All supervised deep
learning tasks depend on labeled datasets, which means humans
must apply their knowledge to train the neural network to identify or detect objects of interest. The labeled objects will be used by the neural
network to train a model that can be used to perform inferencing on
data.
Labeling is the process of selecting representative samples of an object of interest. The objects selected for labeling must accurately depict spatial, spectral, orientation, size, and condition characteristics of the objects of interest. The better the labeled objects represent the feature of interest, the better the training of the Deep Learning model and the more accurate the classification and detection of inferencing will be.
Image annotation, or
labeling, is vital for deep learning
tasks such as computer vision and learning. A large amount of labeled data is required to train a good deep learning model. When the right training
data is available, deep learning systems can be accurate in feature
extraction, pattern recognition, and complex problem solving. You can use the
Label Objects for Deep Learning
pane to label data.
Access the
Label Objects for Deep Learning
button
from the
Deep Learning Tools
drop-down menu, in the
Image Classification
group on the
Imagery
tab. When the tool is opened, choose to use an existing layer or create an image collection. For a new image collection, browse to the location of the imagery folder and a layer will be created with the image collection.
Once the
Images/Imagery Collection
parameter value has been specified, the
Label Objects
pane appears. The
pane is divided into two parts. The upper part of the pane is for managing classes, and the lower part of the pane is for managing the collection of the samples and for exporting the training data for the deep
learning frameworks.
Create classes and label objects
The
upper portion of the pane allows you to manage object classes and create the objects used for training the deep learning model. The following sketch tools and artificial intelligence (AI) assisted tools are available for creating labeled objects:
Tool
Description
Create a labeled object by drawing a rectangle around a feature or object in the raster.
Create a labeled object by drawing a polygon around a feature or object in the raster.
Create a labeled object by drawing a circle around a feature or object in the raster.
Create a labeled object by drawing a freehand shape around a feature or object in the raster.
Automatically detect and label the feature or object. A polygon is drawn around the feature or object.
This tool is only available if the deep learning frameworks libraries are installed.
Create a feature by selecting a segment from a segmented layer. This option is only available if there is a segmented layer in the
Contents
pane. Activate the
Segment Picker
by selecting the segmented layer in the
Contents
pane, and select the layer from the
Segment Picker
drop-down list.
Assign the selected class to the current image.

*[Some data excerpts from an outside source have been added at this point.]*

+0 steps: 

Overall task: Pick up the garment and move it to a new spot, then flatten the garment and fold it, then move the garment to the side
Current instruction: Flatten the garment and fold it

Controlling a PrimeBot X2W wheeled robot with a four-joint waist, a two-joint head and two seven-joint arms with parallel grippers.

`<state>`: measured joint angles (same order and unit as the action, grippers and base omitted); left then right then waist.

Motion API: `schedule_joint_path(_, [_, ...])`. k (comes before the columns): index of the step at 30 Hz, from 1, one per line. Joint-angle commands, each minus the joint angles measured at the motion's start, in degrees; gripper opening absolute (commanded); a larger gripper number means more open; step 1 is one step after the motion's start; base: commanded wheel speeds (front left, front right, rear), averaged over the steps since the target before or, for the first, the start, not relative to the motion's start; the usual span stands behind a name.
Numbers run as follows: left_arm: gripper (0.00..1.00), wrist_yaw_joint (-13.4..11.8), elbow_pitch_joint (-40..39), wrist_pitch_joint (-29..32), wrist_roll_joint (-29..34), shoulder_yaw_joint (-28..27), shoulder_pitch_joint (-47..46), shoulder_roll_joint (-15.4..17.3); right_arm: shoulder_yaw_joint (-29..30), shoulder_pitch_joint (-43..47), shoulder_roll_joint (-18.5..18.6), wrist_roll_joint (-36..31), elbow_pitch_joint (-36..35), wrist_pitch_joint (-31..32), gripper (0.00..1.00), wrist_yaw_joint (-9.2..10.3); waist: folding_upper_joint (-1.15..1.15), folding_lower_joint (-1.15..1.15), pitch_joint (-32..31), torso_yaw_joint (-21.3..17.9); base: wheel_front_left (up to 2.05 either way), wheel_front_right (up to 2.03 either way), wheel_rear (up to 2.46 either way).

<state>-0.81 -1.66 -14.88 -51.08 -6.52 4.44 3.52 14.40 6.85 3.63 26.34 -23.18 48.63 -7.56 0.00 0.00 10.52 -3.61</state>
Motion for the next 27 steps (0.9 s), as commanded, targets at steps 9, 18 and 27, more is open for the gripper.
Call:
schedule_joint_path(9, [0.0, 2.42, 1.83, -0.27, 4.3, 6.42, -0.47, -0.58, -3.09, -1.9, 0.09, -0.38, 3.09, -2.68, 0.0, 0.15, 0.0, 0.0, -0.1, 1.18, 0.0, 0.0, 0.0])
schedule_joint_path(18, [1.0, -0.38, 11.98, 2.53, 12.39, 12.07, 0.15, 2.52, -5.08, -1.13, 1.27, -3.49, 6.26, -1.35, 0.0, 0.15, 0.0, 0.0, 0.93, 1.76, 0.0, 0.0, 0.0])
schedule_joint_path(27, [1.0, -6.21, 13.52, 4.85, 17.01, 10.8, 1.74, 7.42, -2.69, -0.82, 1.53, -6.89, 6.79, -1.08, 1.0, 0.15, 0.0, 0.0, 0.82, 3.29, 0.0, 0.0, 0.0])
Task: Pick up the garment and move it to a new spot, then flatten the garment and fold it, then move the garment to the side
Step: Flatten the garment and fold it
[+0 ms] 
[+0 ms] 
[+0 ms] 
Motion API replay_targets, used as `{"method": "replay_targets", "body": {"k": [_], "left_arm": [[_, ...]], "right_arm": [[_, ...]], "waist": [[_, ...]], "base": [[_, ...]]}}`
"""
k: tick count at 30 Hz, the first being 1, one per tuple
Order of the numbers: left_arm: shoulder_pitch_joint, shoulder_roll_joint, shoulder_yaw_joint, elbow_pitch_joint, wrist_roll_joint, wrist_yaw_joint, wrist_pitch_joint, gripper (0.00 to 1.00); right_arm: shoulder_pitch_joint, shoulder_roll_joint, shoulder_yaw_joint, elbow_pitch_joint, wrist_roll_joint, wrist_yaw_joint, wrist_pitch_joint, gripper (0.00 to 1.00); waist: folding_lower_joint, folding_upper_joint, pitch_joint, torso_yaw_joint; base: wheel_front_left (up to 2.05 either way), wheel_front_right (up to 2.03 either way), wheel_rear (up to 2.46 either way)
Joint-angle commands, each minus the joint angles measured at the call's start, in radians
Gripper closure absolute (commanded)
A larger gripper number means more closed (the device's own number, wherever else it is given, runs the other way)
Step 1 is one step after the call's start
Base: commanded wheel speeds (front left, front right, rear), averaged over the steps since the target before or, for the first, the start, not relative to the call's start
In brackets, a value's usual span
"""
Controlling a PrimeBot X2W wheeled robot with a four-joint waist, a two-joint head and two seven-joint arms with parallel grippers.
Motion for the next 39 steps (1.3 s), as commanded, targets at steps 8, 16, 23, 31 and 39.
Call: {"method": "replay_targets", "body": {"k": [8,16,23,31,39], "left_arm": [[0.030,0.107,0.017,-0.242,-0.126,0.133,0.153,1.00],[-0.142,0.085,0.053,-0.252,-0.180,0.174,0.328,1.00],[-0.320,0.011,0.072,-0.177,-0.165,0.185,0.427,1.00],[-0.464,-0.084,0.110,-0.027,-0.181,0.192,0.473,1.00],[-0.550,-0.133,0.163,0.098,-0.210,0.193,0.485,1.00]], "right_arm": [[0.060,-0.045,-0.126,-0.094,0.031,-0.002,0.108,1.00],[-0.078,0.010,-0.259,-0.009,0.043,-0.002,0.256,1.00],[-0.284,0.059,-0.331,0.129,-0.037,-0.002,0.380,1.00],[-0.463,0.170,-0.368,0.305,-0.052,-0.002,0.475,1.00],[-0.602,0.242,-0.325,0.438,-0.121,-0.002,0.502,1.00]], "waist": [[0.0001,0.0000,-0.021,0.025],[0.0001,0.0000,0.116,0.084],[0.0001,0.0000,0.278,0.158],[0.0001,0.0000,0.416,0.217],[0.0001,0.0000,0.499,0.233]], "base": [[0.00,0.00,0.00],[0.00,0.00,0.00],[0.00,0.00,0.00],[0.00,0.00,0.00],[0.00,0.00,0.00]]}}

This tool is only available in Image Collection mode.
Select and edit a labeled object.
Create a classification schema.
Choose a classification schema option.
Browse to an existing schema.
Generate a new schema from an existing training sample feature class.
Generate a new schema from an existing classified raster.
Generate a new schema using the default 2011 National Land Cover Database schema.
Save changes to the schema.
Save a copy of the schema.
Add a class category to the schema. Select the name of the schema first to create a parent class at the highest level. Select the name of an existing class to create a subclass.
Remove the selected class or subclass category from the schema.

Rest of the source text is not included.